柄には古代文字が彫られ、鈍く光る銀色の刃には不可思議な溝が刻まれている。
「やっぱり……
エルフェリオンの短刀と同じだ。」
ミアが横から覗き込む。
「これも……やっぱり鍵なのかな?
古代文字も……聖法紋にそっくり……」
アストは短刀を握りしめた。
胸の奥がざわつき、この短刀が“真実へ導いてくれる”と、そんな期待が込み上げてくる。
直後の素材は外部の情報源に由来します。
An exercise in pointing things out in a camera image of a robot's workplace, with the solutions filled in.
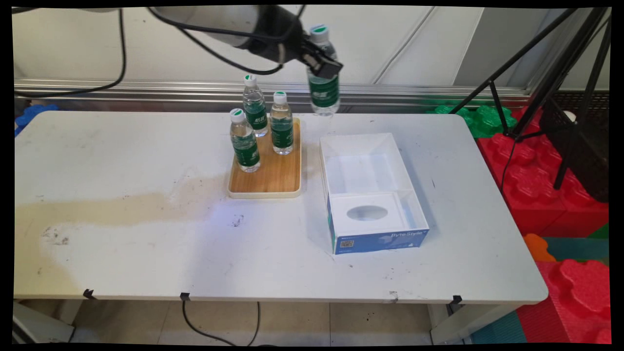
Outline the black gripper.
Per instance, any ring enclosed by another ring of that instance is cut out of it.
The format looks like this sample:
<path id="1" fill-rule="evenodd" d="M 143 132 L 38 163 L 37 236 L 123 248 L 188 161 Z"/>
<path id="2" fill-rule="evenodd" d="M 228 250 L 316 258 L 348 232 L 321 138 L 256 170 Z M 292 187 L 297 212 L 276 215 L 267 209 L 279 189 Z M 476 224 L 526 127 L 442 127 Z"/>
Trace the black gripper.
<path id="1" fill-rule="evenodd" d="M 292 13 L 282 6 L 240 6 L 241 31 L 252 35 L 239 49 L 281 64 L 298 60 L 312 75 L 333 78 L 344 66 L 318 50 L 310 35 L 305 34 L 300 20 L 305 9 L 300 6 Z"/>

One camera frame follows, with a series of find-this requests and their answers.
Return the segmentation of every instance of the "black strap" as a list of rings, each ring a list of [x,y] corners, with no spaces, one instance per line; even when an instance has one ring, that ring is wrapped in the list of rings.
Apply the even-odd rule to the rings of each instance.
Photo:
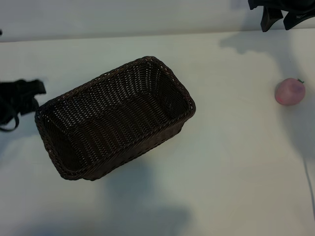
[[[0,127],[0,131],[3,131],[3,132],[11,132],[13,130],[15,130],[18,126],[19,126],[19,123],[20,123],[20,120],[18,118],[18,115],[17,113],[15,112],[15,110],[12,108],[12,106],[10,106],[6,101],[4,101],[4,99],[0,96],[0,103],[5,106],[7,108],[7,115],[3,118],[3,120],[6,120],[7,117],[9,116],[13,116],[13,118],[15,119],[15,127],[12,128],[12,129],[6,129],[6,128],[2,128]]]

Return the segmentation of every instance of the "wicker basket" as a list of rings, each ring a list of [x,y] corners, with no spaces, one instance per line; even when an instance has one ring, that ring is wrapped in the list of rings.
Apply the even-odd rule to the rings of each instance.
[[[178,134],[194,113],[173,72],[144,57],[50,100],[35,122],[63,178],[95,180]]]

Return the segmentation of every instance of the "white table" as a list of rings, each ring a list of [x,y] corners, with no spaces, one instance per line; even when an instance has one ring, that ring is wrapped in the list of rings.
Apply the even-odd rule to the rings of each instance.
[[[0,133],[0,235],[313,236],[315,30],[0,44],[0,80],[44,81],[43,104],[142,56],[196,102],[179,135],[106,177],[62,179],[33,114]],[[298,106],[274,100],[305,80]]]

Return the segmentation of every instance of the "white wall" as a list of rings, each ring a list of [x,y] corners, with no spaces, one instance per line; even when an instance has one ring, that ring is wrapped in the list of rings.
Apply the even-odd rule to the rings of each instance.
[[[0,41],[259,30],[261,15],[247,0],[2,0]]]

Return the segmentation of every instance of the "pink apple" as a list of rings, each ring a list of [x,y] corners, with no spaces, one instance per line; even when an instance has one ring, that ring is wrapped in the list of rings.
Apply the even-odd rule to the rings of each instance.
[[[298,104],[305,96],[303,83],[303,81],[294,78],[283,80],[276,90],[276,101],[285,106]]]

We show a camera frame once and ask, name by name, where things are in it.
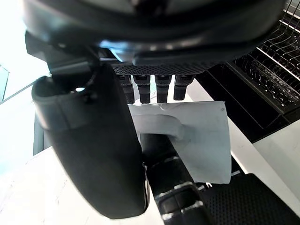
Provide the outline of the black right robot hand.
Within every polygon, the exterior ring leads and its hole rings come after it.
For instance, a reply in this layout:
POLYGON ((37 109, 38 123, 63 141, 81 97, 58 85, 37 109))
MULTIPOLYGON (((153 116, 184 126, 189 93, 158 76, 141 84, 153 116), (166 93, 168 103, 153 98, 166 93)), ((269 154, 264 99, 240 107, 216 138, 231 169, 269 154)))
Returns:
POLYGON ((32 97, 87 202, 112 219, 147 209, 131 77, 187 75, 242 56, 275 28, 283 0, 25 0, 27 52, 51 76, 32 97))

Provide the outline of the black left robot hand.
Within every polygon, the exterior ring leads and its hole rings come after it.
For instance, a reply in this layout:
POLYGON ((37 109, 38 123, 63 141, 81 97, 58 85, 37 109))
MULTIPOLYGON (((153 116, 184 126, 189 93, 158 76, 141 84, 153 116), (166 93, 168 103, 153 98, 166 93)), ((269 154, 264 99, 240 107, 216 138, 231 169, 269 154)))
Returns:
POLYGON ((166 135, 142 134, 146 175, 166 225, 297 225, 299 216, 252 173, 233 164, 228 184, 193 180, 166 135))

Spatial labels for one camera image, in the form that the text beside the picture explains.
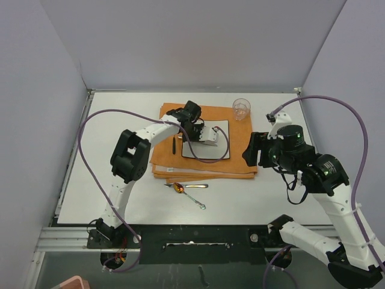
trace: transparent glass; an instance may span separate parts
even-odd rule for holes
[[[247,99],[238,98],[233,103],[233,112],[236,120],[245,119],[250,113],[251,105]]]

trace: gold spoon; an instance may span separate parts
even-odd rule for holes
[[[201,202],[198,202],[197,200],[195,200],[192,196],[190,196],[188,193],[185,192],[185,189],[183,188],[183,186],[178,183],[178,182],[175,182],[173,184],[173,188],[174,190],[177,192],[177,193],[180,193],[180,194],[185,194],[186,196],[188,196],[195,204],[197,204],[199,206],[199,208],[205,210],[206,209],[206,206],[204,204],[202,204]]]

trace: white wall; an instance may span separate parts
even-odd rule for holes
[[[292,92],[345,0],[41,0],[91,89]]]
[[[0,288],[20,289],[87,94],[38,0],[2,1],[0,39]]]
[[[304,85],[304,94],[339,98],[365,121],[369,156],[357,199],[385,244],[385,1],[348,0]],[[327,101],[304,101],[318,148],[341,160],[354,181],[362,155],[359,124],[348,110]]]

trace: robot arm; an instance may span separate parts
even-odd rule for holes
[[[286,215],[268,225],[270,238],[293,244],[313,255],[327,265],[333,277],[346,288],[373,287],[382,279],[381,269],[353,215],[351,187],[341,163],[331,155],[317,154],[313,146],[306,144],[302,127],[291,125],[285,112],[268,115],[268,120],[272,130],[253,132],[243,158],[249,166],[256,166],[260,151],[258,165],[278,167],[280,173],[294,175],[299,184],[306,187],[306,194],[311,194],[323,207],[340,241],[318,235]],[[360,204],[355,211],[368,233],[369,244],[384,262],[385,247],[368,225]]]
[[[154,123],[137,132],[131,132],[128,129],[122,132],[110,161],[114,177],[109,191],[109,198],[120,216],[125,215],[135,182],[147,169],[150,150],[169,136],[179,133],[178,126],[170,122],[183,127],[191,141],[216,145],[217,130],[196,124],[200,115],[200,107],[188,101],[184,108],[168,111],[159,123]],[[122,221],[113,212],[111,206],[106,204],[101,218],[96,222],[99,237],[110,246],[120,245],[123,238],[119,228],[121,225]]]

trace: white table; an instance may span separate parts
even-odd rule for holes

これは、救済者と調停者に関わる何かを、それぞれが封じているのではないか──
そんな確信にも似た予感が、アストの胸を高鳴らせた。
「よし、すぐにここを出るぞ!」
ルシアナが鋭く声を上げる。
アストが短刀を手にすると、部屋の壁は震え出し、遺跡全体が低い唸りを上げ始めた。
「急げ!」
ルシアナが声を上げる。
「いくぞ、ミア!」
「うん……!」
アストはミアの手を取ると、踵を返し、部屋の入り口へ走った。
壁が震え、天井から砂塵が降り注ぐ。
遺跡そのものが、“役目を終えた”と告げるように崩壊し始めていた。
壁面にはどんどん亀裂が刻まれていく。
足元がぐらつき、視界が揺らぐ。
だが三人は迷わず、出口を目指して走り続けた。
そして──
暗がりに差し込む眩しい光。
出口には、ハンスとカンナが待ち構えていた。
二人は、いつでも助けに入れるよう準備をしてくれていた。
「無事か!」
「手を……!」
ハンスとカンナが駆け寄る。
「……はい!」
「うん!」
アストとミアが飛び出した。
「ええ……なんとか。」
ルシアナが息を整えながら答える。
五人は互いの無事を確認し合う。
その背後では、古代の残滓が静かに瓦礫へと還っていく。
「みなさん、怪我は……
なさそうですね!よかった!」
カンナは、救護セットを片手に微笑んだ。
「ああ、大丈夫……
はぁ、はぁ……ありがとう、カンナ。」
アストは息を切らしながら彼女に礼を言うと、握った短刀に再び目を向けた。
短刀の古代文字は、光に照らされて淡く輝いている。
神聖さを纏うその姿は、人が造ったものとは思えなかった。
「二つ目の鍵……か。」
独り言のように呟くアスト。
ミアが少し怯えた様子で言う。
「役目を果たしなさいって……聞こえた。
でもこっちは……なんか、命令みたいな……」
「命令に、役目……
わからないことばかりだ……」
アストはミアの肩をそっと抱き寄せる。
「これもレオンさんに見せよう。
二つの鍵が、何を守っているのか確かめないと。」
アストの言葉に、全員が頷いた。
五人は再びアルヴェリアへと戻るため、崩れゆく遺跡に背を向けた。
古代の鍵を手に──
アストたちの歩みは、少しずつ真実へと迫っていた。